> HOW TO COMPLETE THIS TASK: From the entries that follow, copy exactly the lines beginning at the line holding "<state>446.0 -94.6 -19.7" and continuing through the line holding "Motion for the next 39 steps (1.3".

┏━━

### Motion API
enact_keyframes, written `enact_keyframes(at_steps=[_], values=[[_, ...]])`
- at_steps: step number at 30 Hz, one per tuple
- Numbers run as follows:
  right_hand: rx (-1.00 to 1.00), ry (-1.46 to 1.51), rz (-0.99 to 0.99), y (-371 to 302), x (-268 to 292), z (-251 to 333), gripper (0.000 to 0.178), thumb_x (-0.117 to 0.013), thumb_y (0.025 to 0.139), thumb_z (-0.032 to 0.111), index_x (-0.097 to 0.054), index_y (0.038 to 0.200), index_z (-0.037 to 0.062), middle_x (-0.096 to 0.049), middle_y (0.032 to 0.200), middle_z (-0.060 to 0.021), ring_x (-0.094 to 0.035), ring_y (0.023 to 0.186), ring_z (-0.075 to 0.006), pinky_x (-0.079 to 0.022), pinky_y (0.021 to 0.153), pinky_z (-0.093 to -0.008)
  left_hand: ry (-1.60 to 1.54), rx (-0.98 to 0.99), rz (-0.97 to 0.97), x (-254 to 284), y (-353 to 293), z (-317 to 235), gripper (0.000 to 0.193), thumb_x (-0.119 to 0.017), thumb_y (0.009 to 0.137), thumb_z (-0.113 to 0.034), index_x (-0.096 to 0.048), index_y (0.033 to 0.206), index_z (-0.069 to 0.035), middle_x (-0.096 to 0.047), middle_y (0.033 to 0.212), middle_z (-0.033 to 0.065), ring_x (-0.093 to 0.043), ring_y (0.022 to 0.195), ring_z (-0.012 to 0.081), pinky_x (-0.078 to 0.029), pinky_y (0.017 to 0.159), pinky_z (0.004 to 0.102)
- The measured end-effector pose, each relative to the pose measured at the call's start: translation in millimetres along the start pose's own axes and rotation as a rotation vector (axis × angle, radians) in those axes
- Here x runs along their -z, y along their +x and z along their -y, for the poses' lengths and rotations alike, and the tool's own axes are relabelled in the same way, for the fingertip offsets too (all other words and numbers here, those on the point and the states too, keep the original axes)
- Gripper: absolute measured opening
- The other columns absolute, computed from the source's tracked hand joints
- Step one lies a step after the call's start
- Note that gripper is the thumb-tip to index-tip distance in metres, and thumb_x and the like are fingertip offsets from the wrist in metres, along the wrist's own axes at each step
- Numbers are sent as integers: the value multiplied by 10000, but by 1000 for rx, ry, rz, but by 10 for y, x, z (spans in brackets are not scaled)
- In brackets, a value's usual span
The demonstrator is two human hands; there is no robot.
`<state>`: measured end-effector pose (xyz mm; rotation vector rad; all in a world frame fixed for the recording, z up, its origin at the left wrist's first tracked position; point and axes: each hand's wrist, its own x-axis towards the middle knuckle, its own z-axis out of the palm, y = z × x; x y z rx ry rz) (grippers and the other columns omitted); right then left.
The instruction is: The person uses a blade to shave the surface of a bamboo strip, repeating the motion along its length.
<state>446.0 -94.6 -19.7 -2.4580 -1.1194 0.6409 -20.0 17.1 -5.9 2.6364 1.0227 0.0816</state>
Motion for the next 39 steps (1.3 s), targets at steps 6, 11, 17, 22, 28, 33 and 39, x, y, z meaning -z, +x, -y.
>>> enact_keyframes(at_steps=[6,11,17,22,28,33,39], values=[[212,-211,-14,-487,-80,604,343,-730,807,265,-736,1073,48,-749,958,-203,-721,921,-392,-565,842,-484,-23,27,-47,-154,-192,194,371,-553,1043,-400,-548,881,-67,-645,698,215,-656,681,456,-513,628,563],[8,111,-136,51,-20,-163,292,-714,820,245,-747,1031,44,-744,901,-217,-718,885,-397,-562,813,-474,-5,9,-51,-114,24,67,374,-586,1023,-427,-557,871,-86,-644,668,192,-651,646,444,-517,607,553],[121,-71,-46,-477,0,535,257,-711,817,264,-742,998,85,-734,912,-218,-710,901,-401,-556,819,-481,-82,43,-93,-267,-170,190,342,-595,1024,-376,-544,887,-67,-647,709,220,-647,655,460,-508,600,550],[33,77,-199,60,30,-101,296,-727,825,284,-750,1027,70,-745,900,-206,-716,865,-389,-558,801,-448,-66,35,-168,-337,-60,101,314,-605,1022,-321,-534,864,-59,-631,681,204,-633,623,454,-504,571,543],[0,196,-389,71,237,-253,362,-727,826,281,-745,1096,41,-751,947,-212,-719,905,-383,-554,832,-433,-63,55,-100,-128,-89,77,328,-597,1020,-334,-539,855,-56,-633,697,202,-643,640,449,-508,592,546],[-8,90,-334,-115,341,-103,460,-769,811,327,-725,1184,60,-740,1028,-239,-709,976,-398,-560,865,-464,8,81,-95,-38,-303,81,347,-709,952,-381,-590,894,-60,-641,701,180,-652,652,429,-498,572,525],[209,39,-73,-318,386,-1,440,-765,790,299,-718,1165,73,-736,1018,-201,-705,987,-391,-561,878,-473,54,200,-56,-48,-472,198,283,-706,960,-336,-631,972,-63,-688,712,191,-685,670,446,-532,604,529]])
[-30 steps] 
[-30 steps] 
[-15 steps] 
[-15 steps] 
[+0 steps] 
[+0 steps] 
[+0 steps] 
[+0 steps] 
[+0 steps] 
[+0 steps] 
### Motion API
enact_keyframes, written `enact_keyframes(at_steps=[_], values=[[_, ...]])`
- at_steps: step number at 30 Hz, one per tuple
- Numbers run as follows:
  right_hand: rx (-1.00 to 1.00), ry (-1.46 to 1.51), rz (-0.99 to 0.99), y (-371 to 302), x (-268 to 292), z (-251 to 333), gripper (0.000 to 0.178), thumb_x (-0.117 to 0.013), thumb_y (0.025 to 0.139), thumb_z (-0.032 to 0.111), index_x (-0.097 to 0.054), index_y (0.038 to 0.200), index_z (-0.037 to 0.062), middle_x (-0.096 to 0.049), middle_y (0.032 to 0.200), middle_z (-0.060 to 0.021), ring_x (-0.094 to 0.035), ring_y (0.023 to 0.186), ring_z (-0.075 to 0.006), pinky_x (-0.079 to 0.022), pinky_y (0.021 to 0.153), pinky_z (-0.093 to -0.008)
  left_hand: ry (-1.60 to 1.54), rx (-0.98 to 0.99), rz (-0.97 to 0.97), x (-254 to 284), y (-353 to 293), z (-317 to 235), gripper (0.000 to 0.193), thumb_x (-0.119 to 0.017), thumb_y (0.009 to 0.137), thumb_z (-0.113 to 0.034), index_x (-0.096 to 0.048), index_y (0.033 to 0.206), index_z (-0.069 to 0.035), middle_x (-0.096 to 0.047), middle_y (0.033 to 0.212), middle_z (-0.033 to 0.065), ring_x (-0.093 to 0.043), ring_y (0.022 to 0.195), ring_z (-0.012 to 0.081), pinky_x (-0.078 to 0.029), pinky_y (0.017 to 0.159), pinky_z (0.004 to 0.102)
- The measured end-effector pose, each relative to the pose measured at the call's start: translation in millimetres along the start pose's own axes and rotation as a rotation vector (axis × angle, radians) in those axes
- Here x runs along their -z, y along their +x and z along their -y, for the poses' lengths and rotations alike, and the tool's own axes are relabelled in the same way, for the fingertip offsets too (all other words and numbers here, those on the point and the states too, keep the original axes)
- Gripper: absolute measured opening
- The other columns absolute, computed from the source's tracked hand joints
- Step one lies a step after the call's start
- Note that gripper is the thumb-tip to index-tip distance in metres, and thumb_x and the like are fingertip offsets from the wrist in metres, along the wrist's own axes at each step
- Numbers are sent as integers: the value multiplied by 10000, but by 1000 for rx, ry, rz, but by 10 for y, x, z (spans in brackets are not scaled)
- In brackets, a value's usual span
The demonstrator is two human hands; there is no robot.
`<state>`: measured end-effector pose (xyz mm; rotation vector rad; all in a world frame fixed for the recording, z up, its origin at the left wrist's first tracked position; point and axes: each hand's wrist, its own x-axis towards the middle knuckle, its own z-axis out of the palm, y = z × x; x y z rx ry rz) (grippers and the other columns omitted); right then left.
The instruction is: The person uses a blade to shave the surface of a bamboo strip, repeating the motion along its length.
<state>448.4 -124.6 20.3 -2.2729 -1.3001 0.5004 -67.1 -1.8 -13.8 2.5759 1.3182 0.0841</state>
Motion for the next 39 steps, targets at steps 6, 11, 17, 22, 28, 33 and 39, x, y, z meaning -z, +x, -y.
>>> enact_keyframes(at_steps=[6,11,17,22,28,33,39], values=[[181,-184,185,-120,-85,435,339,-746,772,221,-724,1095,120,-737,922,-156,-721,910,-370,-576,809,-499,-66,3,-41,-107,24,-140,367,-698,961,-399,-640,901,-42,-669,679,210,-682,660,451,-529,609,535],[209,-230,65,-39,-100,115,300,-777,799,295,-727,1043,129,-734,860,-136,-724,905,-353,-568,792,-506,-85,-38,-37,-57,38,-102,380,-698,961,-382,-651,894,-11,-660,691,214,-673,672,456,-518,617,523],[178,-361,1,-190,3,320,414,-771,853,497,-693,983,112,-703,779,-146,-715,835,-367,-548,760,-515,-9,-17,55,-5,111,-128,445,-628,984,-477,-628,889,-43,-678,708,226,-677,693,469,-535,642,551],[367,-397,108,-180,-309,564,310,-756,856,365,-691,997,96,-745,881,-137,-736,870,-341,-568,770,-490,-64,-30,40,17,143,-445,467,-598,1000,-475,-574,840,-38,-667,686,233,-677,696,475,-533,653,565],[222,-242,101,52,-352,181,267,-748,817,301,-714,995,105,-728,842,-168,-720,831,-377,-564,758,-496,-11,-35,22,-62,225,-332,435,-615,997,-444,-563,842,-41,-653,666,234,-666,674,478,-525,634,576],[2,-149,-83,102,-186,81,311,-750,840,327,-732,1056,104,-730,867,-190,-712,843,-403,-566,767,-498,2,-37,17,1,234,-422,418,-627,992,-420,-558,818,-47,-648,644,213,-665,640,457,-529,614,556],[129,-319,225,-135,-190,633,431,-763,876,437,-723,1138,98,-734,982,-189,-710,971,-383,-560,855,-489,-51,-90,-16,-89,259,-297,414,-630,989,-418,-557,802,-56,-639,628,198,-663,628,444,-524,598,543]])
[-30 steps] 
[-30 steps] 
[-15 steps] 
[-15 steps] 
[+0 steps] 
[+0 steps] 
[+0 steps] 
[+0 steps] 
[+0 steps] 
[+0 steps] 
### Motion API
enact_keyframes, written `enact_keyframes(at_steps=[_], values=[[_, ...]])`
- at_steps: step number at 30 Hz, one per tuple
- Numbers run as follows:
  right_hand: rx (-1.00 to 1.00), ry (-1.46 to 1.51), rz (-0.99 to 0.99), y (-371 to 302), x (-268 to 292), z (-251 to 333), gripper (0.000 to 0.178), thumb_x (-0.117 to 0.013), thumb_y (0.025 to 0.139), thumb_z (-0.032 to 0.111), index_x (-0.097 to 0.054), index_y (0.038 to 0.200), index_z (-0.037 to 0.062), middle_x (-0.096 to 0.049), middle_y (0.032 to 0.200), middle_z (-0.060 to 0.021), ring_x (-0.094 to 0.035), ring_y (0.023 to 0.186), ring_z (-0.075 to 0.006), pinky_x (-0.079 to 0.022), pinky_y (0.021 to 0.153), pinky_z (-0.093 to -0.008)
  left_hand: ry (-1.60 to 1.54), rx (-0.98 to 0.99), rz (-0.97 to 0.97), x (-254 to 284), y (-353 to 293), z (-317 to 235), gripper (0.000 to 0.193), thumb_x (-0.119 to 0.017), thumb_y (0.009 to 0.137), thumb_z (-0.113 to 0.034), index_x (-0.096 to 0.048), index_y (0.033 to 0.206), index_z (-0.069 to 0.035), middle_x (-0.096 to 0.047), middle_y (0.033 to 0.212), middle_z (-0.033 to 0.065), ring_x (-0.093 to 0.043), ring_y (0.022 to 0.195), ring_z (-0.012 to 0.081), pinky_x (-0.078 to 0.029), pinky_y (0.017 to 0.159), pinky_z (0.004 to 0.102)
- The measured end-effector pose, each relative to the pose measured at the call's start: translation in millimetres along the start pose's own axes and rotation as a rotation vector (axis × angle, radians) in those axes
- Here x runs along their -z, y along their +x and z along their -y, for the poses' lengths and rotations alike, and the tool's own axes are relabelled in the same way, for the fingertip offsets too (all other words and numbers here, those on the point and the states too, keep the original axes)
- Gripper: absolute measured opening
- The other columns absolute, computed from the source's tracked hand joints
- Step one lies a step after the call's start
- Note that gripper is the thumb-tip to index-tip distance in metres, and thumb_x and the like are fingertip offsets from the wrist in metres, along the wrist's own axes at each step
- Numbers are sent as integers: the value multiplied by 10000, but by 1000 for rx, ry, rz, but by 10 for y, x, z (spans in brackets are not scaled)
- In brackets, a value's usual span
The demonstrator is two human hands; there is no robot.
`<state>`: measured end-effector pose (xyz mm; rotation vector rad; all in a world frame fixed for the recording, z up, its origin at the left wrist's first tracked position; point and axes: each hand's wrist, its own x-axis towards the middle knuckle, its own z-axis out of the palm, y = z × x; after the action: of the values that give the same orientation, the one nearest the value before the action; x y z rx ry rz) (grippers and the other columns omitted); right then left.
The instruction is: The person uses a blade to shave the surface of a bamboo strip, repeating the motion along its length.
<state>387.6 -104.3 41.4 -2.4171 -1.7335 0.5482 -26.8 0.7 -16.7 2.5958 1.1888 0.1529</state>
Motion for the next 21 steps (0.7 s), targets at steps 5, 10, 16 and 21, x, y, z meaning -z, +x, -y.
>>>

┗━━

> RESPONSE TO THIS EXERCISE:
<state>446.0 -94.6 -19.7 -2.4580 -1.1194 0.6409 -20.0 17.1 -5.9 2.6364 1.0227 0.0816</state>
Motion for the next 39 steps (1.3 s), targets at steps 6, 11, 17, 22, 28, 33 and 39, x, y, z meaning -z, +x, -y.

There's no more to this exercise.